EXERCISE: Without the pictures, retype each line below exactly as it stands.
◆ ◆ ◆
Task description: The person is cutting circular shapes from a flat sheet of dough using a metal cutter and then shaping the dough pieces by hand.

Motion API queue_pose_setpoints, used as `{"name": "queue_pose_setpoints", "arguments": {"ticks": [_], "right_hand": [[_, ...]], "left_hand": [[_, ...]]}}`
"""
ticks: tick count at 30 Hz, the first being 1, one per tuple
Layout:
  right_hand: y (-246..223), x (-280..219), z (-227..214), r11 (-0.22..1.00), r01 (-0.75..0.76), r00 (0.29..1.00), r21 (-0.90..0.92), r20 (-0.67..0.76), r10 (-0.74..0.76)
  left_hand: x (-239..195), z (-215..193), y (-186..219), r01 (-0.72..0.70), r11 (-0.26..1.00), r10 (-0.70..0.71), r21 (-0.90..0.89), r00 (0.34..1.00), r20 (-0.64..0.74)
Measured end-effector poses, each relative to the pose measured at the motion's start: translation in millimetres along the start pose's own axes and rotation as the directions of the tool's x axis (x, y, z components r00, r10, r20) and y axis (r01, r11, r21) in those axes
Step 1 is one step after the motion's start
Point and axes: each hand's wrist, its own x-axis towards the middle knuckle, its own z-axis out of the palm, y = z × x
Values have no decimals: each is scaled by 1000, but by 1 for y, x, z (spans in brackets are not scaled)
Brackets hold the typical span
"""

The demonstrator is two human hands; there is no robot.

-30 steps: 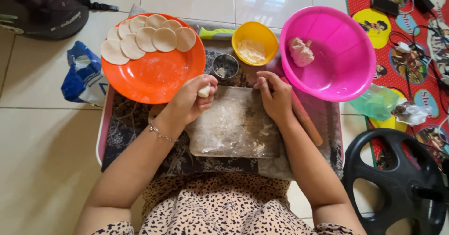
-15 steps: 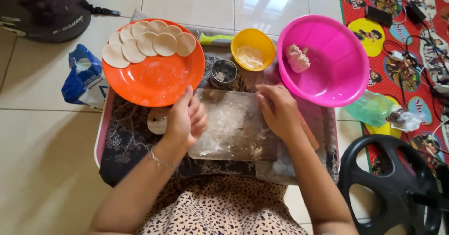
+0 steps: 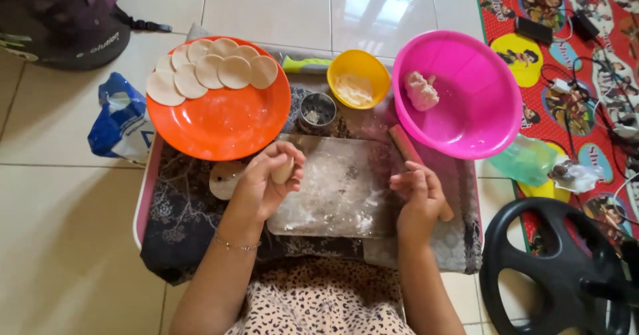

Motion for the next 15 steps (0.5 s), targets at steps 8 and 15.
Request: {"name": "queue_pose_setpoints", "arguments": {"ticks": [8,15], "right_hand": [[3,-7,7,991,134,990,-26,54,-132],[7,-3,4,991,130,990,-31,64,-128]], "left_hand": [[-24,19,12,-41,989,16,-143,984,-177],[-18,8,2,141,969,-129,-204,989,71]]}}
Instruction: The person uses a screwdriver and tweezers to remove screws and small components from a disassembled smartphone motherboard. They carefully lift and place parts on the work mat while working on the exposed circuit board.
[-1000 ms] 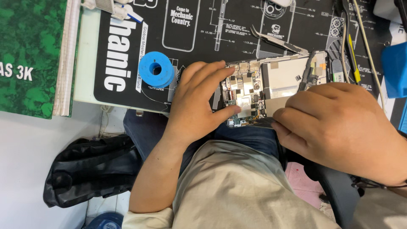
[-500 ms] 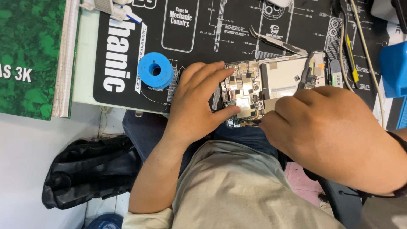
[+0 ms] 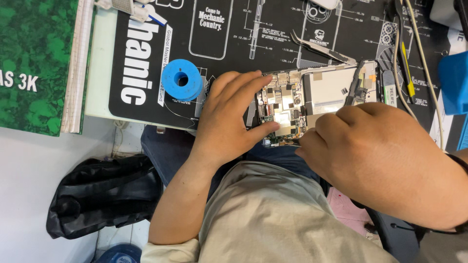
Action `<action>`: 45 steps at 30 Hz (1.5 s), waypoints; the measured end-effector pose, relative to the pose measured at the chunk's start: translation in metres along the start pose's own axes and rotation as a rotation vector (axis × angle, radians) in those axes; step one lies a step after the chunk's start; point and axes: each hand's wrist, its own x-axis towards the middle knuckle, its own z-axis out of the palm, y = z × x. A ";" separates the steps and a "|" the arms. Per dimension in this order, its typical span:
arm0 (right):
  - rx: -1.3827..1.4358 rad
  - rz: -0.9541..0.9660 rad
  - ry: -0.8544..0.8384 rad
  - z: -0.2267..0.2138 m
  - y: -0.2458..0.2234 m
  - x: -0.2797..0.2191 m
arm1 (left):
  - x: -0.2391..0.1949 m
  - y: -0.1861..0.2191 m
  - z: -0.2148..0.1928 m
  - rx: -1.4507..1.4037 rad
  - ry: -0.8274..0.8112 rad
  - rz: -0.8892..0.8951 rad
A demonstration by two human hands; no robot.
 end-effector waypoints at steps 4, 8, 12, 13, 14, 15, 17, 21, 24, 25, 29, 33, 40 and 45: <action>0.045 0.022 0.036 0.000 0.001 0.000 | -0.001 -0.001 0.001 -0.054 0.025 -0.021; 0.121 0.070 0.042 0.000 0.002 0.001 | -0.002 -0.002 0.003 -0.089 0.047 -0.035; 0.134 0.045 0.150 0.001 0.004 0.000 | -0.001 -0.004 0.004 -0.089 0.050 -0.034; 0.169 0.059 0.165 0.001 0.006 -0.002 | -0.001 -0.004 0.004 -0.090 0.055 -0.030; 0.204 0.071 0.182 0.002 0.008 -0.003 | -0.001 -0.003 0.004 -0.091 0.063 -0.025; 0.238 0.083 0.199 0.002 0.010 -0.004 | -0.002 -0.003 0.003 -0.091 0.070 -0.020; 0.274 0.143 0.290 0.003 0.014 -0.007 | -0.001 -0.003 0.003 -0.093 0.068 -0.027; 0.411 0.303 0.379 0.006 0.030 -0.016 | -0.001 -0.004 0.005 -0.088 0.074 -0.034; 0.398 0.449 0.383 0.019 0.057 -0.014 | -0.001 -0.004 0.007 -0.087 0.092 -0.056; 0.443 0.460 0.440 0.027 0.067 -0.010 | -0.002 -0.004 0.008 -0.090 0.096 -0.059; 0.650 0.471 0.586 0.059 0.096 0.017 | 0.000 -0.005 0.008 -0.101 0.117 -0.074; 0.842 0.508 0.615 0.085 0.104 0.047 | 0.000 -0.005 0.009 -0.100 0.123 -0.083; 0.430 0.326 0.474 0.111 0.124 0.085 | -0.001 -0.007 0.011 -0.110 0.140 -0.095; 0.271 0.284 0.537 0.114 0.161 0.134 | 0.002 -0.007 0.011 -0.163 0.157 -0.111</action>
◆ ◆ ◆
EXERCISE SOLUTION:
Task description: The person is cutting circular shapes from a flat sheet of dough using a metal cutter and then shaping the dough pieces by hand.

Motion API queue_pose_setpoints, used as `{"name": "queue_pose_setpoints", "arguments": {"ticks": [_], "right_hand": [[_, ...]], "left_hand": [[_, ...]]}}`
"""
ticks: tick count at 30 Hz, the first being 1, one per tuple
Layout:
  right_hand: y (-246..223), x (-280..219), z (-227..214), r11 (-0.22..1.00), r01 (-0.75..0.76), r00 (0.29..1.00), r21 (-0.90..0.92), r20 (-0.67..0.76), r10 (-0.74..0.76)
  left_hand: x (-239..195), z (-215..193), y (-186..219), r01 (-0.72..0.70), r11 (-0.26..1.00), r10 (-0.70..0.71), r21 (-0.90..0.89), r00 (0.34..1.00), r20 (-0.64..0.74)
Measured end-effector poses, each relative to the pose measured at the motion's start: translation in millimetres along the start pose's own axes and rotation as the directions of the tool's x axis (x, y, z components r00, r10, r20) and y axis (r01, r11, r21) in those axes
Step 1 is one step after the motion's start
Point and axes: each hand's wrist, its own x-axis towards the middle knuckle, its own z-axis out of the palm, y = z × x
Values have no decimals: each is scaled by 1000, but by 1 for y, x, z (spans in brackets are not scaled)
Brackets hold the typical span
"""

The demonstrator is two human hands; there is no robot.

-30 steps: 
-15 steps: 
+0 steps: 

Motion for the next 15 steps (0.5 s), targets at steps 8 and 15.
Request: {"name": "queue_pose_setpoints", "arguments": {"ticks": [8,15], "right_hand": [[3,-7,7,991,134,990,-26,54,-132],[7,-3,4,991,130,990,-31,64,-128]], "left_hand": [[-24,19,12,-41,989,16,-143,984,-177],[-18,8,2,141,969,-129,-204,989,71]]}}
Instruction: The person uses a screwdriver and tweezers to remove screws and small components from a disassembled smartphone motherboard. They carefully lift and place parts on the work mat while working on the exposed circuit board.
[-1000 ms] 
[-500 ms] 
[+0 ms] 
Action `<action>`: 45 steps at 30 Hz (1.5 s), waypoints; the measured end-effector pose, relative to the pose measured at the chunk's start: translation in metres along the start pose's own axes and rotation as a rotation vector (axis × angle, radians) in those axes; step one lies a step after the chunk's start; point and axes: each hand's wrist, its own x-axis towards the middle knuckle, its own z-axis out of the palm, y = z × x. A ";" separates the steps and a "|" the arms. Per dimension in this order, its typical span:
arm0 (right):
  - rx: -1.3827..1.4358 rad
  - rz: -0.9541..0.9660 rad
  - ry: -0.8544..0.8384 rad
  - z: -0.2267..0.2138 m
  - y: -0.2458..0.2234 m
  - x: -0.2797..0.2191 m
arm1 (left):
  - x: -0.2391..0.1949 m
  - y: -0.1861..0.2191 m
  - z: -0.2148..0.1928 m
  - rx: -1.4507..1.4037 rad
  - ry: -0.8274..0.8112 rad
  - rz: -0.8892..0.8951 rad
A demonstration by two human hands; no robot.
 end-effector waypoints at steps 4, 8, 12, 13, 14, 15, 17, 21, 24, 25, 29, 33, 40 and 45: <action>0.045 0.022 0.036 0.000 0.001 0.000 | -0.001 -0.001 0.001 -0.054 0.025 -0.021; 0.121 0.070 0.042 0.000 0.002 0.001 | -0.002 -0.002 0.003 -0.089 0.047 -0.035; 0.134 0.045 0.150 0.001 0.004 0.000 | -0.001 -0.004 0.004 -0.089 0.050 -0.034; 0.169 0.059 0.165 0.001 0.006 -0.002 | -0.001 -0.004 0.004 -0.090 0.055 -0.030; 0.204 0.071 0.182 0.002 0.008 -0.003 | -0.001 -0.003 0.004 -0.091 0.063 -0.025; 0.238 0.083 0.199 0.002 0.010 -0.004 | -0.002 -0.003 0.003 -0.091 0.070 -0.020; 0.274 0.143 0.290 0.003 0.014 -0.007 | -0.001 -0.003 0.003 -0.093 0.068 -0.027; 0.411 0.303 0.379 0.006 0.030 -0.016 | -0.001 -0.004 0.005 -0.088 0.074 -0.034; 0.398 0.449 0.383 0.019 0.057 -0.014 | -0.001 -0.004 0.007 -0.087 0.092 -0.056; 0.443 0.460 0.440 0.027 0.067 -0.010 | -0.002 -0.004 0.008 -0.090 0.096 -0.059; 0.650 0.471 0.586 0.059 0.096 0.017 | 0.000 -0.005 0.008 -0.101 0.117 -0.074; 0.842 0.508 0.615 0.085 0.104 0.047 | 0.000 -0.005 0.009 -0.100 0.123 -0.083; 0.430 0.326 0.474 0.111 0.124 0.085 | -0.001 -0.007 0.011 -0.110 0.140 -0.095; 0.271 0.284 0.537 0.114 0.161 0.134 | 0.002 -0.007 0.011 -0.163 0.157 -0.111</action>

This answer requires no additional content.